▸ **Required work**
Present the data once more in exactly its original form.

▸ **Exercise materials**
=-=-=

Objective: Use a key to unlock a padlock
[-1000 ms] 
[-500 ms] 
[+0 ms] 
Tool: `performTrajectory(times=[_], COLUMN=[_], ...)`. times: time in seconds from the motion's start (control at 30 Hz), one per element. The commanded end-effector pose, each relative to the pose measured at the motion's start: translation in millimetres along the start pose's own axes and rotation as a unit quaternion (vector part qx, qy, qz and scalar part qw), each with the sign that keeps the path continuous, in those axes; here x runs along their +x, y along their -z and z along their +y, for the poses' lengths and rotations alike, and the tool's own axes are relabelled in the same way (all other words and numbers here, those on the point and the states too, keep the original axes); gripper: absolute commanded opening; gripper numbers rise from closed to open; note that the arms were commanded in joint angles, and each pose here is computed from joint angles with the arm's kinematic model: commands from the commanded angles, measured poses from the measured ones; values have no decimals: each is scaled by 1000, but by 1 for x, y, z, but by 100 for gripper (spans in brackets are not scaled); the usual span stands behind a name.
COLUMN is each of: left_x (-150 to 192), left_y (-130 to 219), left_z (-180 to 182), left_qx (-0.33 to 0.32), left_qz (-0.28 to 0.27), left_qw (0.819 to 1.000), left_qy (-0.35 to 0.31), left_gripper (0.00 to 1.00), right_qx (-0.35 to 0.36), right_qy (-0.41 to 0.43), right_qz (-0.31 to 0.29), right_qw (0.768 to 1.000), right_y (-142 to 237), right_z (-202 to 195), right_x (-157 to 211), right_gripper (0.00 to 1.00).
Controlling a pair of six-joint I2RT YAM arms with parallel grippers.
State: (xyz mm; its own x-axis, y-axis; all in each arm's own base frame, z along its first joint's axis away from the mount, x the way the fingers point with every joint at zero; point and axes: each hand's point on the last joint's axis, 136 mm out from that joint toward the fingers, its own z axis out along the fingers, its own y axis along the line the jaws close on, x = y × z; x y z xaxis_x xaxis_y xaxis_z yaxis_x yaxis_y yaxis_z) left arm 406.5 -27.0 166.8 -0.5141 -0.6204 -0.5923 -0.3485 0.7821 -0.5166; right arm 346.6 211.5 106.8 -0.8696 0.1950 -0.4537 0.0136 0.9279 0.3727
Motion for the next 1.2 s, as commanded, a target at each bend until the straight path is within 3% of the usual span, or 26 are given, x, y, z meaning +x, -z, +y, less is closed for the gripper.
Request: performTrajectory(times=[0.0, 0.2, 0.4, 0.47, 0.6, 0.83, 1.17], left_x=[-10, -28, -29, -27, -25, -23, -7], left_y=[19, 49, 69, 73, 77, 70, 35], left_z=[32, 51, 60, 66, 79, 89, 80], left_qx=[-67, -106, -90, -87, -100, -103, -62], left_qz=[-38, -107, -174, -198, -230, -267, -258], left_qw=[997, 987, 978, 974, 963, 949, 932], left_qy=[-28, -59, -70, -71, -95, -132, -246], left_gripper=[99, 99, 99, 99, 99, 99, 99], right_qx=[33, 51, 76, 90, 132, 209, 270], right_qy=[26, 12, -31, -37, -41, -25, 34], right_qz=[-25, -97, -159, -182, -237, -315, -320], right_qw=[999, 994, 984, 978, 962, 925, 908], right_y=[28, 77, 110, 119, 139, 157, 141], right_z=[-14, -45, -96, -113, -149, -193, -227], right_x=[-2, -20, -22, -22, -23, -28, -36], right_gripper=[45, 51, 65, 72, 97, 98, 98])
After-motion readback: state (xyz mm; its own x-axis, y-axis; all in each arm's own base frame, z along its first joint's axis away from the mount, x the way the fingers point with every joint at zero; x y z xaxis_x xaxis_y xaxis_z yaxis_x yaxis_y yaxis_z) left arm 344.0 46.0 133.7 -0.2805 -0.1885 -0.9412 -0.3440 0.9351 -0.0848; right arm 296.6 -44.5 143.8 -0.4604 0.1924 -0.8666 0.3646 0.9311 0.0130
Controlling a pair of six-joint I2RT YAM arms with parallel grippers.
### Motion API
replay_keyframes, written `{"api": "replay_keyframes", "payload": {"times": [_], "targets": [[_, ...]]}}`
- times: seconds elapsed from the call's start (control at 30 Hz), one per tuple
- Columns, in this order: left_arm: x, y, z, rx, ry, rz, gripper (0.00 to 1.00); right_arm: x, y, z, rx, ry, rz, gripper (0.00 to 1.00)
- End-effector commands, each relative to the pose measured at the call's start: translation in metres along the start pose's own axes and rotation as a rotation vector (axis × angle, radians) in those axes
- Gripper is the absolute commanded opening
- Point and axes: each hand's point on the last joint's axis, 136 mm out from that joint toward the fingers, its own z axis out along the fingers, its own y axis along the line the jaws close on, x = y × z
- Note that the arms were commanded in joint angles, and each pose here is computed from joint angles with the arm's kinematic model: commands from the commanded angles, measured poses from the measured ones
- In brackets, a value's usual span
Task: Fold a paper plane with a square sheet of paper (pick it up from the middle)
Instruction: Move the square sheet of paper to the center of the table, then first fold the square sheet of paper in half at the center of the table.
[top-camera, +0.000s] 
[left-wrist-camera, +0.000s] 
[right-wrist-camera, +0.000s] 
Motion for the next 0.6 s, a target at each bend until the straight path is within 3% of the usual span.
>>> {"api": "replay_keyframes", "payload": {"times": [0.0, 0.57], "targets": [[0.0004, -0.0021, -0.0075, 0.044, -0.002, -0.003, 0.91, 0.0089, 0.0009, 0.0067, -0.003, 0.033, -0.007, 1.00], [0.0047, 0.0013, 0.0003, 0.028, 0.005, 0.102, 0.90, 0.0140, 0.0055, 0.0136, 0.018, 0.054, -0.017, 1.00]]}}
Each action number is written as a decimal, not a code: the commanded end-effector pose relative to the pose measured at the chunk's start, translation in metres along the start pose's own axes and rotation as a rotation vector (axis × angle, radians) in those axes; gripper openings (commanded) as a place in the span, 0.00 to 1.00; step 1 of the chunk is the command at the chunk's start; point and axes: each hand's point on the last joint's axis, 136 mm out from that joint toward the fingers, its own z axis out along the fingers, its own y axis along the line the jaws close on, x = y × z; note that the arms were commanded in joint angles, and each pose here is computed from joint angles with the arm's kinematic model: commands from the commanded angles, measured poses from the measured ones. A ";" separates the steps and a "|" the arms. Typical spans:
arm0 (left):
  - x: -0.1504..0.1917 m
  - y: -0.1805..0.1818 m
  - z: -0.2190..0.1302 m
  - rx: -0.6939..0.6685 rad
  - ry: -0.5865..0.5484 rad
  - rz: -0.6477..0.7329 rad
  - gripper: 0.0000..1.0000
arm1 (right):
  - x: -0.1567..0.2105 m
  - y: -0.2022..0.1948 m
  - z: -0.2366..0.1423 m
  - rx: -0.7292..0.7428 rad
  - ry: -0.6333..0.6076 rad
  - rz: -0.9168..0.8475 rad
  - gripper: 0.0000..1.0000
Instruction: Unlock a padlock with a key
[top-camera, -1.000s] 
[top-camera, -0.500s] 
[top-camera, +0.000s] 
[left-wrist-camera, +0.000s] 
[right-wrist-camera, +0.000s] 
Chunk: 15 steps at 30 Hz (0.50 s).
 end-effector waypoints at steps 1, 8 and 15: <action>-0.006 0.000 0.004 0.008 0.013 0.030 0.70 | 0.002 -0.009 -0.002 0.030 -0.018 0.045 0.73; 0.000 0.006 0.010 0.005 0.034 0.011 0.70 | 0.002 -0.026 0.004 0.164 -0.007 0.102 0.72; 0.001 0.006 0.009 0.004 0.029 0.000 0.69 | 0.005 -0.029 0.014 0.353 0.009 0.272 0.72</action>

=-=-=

▸ **Output below**
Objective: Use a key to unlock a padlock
[-1000 ms] 
[-500 ms] 
[+0 ms] 
Tool: `performTrajectory(times=[_], COLUMN=[_], ...)`. times: time in seconds from the motion's start (control at 30 Hz), one per element. The commanded end-effector pose, each relative to the pose measured at the motion's start: translation in millimetres along the start pose's own axes and rotation as a unit quaternion (vector part qx, qy, qz and scalar part qw), each with the sign that keeps the path continuous, in those axes; here x runs along their +x, y along their -z and z along their +y, for the poses' lengths and rotations alike, and the tool's own axes are relabelled in the same way (all other words and numbers here, those on the point and the states too, keep the original axes); gripper: absolute commanded opening; gripper numbers rise from closed to open; note that the arms were commanded in joint angles, and each pose here is computed from joint angles with the arm's kinematic model: commands from the commanded angles, measured poses from the measured ones; values have no decimals: each is scaled by 1000, but by 1 for x, y, z, but by 100 for gripper (spans in brackets are not scaled); the usual span stands behind a name.
COLUMN is each of: left_x (-150 to 192), left_y (-130 to 219), left_z (-180 to 182), left_qx (-0.33 to 0.32), left_qz (-0.28 to 0.27), left_qw (0.819 to 1.000), left_qy (-0.35 to 0.31), left_gripper (0.00 to 1.00), right_qx (-0.35 to 0.36), right_qy (-0.41 to 0.43), right_qz (-0.31 to 0.29), right_qw (0.768 to 1.000), right_y (-142 to 237), right_z (-202 to 195), right_x (-157 to 211), right_gripper (0.00 to 1.00).
Controlling a pair of six-joint I2RT YAM arms with parallel grippers.
State: (xyz mm; its own x-axis, y-axis; all in each arm's own base frame, z along its first joint's axis away from the mount, x the way the fingers point with every joint at zero; point and axes: each hand's point on the last joint's axis, 136 mm out from that joint toward the fingers, its own z axis out along the fingers, its own y axis along the line the jaws close on, x = y × z; x y z xaxis_x xaxis_y xaxis_z yaxis_x yaxis_y yaxis_z) left arm 406.5 -27.0 166.8 -0.5141 -0.6204 -0.5923 -0.3485 0.7821 -0.5166; right arm 346.6 211.5 106.8 -0.8696 0.1950 -0.4537 0.0136 0.9279 0.3727
Motion for the next 1.2 s, as commanded, a target at each bend until the straight path is within 3% of the usual span, or 26 are given, x, y, z meaning +x, -z, +y, less is closed for the gripper.
Request: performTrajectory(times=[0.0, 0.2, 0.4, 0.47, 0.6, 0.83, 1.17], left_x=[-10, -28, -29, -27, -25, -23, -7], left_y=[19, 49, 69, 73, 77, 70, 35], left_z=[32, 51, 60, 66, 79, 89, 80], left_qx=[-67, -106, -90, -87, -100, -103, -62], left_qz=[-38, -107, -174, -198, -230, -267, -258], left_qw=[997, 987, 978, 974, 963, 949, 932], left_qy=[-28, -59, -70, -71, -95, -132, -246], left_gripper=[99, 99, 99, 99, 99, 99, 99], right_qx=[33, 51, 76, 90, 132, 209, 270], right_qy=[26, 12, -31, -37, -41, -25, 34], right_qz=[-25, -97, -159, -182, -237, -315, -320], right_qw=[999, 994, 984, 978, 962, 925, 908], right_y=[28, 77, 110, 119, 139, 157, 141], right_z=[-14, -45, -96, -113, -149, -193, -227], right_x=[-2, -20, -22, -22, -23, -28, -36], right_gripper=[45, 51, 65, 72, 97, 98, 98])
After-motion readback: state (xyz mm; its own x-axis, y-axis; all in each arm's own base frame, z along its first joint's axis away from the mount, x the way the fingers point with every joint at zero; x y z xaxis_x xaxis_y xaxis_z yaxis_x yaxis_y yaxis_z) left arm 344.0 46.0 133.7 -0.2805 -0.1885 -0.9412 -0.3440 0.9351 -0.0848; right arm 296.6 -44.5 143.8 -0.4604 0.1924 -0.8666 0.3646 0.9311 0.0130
Controlling a pair of six-joint I2RT YAM arms with parallel grippers.
### Motion API
replay_keyframes, written `{"api": "replay_keyframes", "payload": {"times": [_], "targets": [[_, ...]]}}`
- times: seconds elapsed from the call's start (control at 30 Hz), one per tuple
- Columns, in this order: left_arm: x, y, z, rx, ry, rz, gripper (0.00 to 1.00); right_arm: x, y, z, rx, ry, rz, gripper (0.00 to 1.00)
- End-effector commands, each relative to the pose measured at the call's start: translation in metres along the start pose's own axes and rotation as a rotation vector (axis × angle, radians) in those axes
- Gripper is the absolute commanded opening
- Point and axes: each hand's point on the last joint's axis, 136 mm out from that joint toward the fingers, its own z axis out along the fingers, its own y axis along the line the jaws close on, x = y × z
- Note that the arms were commanded in joint angles, and each pose here is computed from joint angles with the arm's kinematic model: commands from the commanded angles, measured poses from the measured ones
- In brackets, a value's usual span
Task: Fold a paper plane with a square sheet of paper (pick it up from the middle)
Instruction: Move the square sheet of paper to the center of the table, then first fold the square sheet of paper in half at the center of the table.
[top-camera, +0.000s] 
[left-wrist-camera, +0.000s] 
[right-wrist-camera, +0.000s] 
Motion for the next 0.6 s, a target at each bend until the straight path is within 3% of the usual span.
>>> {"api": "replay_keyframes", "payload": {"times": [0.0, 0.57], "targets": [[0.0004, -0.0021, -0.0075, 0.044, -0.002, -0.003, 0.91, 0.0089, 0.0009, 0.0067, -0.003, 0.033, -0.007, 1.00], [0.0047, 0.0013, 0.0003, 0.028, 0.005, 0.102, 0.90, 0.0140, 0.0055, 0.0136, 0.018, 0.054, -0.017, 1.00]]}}
Each action number is written as a decimal, not a code: the commanded end-effector pose relative to the pose measured at the chunk's start, translation in metres along the start pose's own axes and rotation as a rotation vector (axis × angle, radians) in those axes; gripper openings (commanded) as a place in the span, 0.00 to 1.00; step 1 of the chunk is the command at the chunk's start; point and axes: each hand's point on the last joint's axis, 136 mm out from that joint toward the fingers, its own z axis out along the fingers, its own y axis along the line the jaws close on, x = y × z; note that the arms were commanded in joint angles, and each pose here is computed from joint angles with the arm's kinematic model: commands from the commanded angles, measured poses from the measured ones. A ";" separates the steps and a "|" the arms. Typical spans:
arm0 (left):
  - x: -0.1504..0.1917 m
  - y: -0.1805..0.1818 m
  - z: -0.2190..0.1302 m
  - rx: -0.6939..0.6685 rad
  - ry: -0.5865..0.5484 rad
  - rz: -0.6477..0.7329 rad
  - gripper: 0.0000..1.0000
arm1 (right):
  - x: -0.1567..0.2105 m
  - y: -0.2022..0.1948 m
  - z: -0.2366..0.1423 m
  - rx: -0.7292..0.7428 rad
  - ry: -0.6333..0.6076 rad
  - rz: -0.9168..0.8475 rad
  - gripper: 0.0000..1.0000
Instruction: Unlock a padlock with a key
[top-camera, -1.000s] 
[top-camera, -0.500s] 
[top-camera, +0.000s] 
[left-wrist-camera, +0.000s] 
[right-wrist-camera, +0.000s] 
Chunk: 15 steps at 30 Hz (0.50 s).
 end-effector waypoints at steps 1, 8 and 15: <action>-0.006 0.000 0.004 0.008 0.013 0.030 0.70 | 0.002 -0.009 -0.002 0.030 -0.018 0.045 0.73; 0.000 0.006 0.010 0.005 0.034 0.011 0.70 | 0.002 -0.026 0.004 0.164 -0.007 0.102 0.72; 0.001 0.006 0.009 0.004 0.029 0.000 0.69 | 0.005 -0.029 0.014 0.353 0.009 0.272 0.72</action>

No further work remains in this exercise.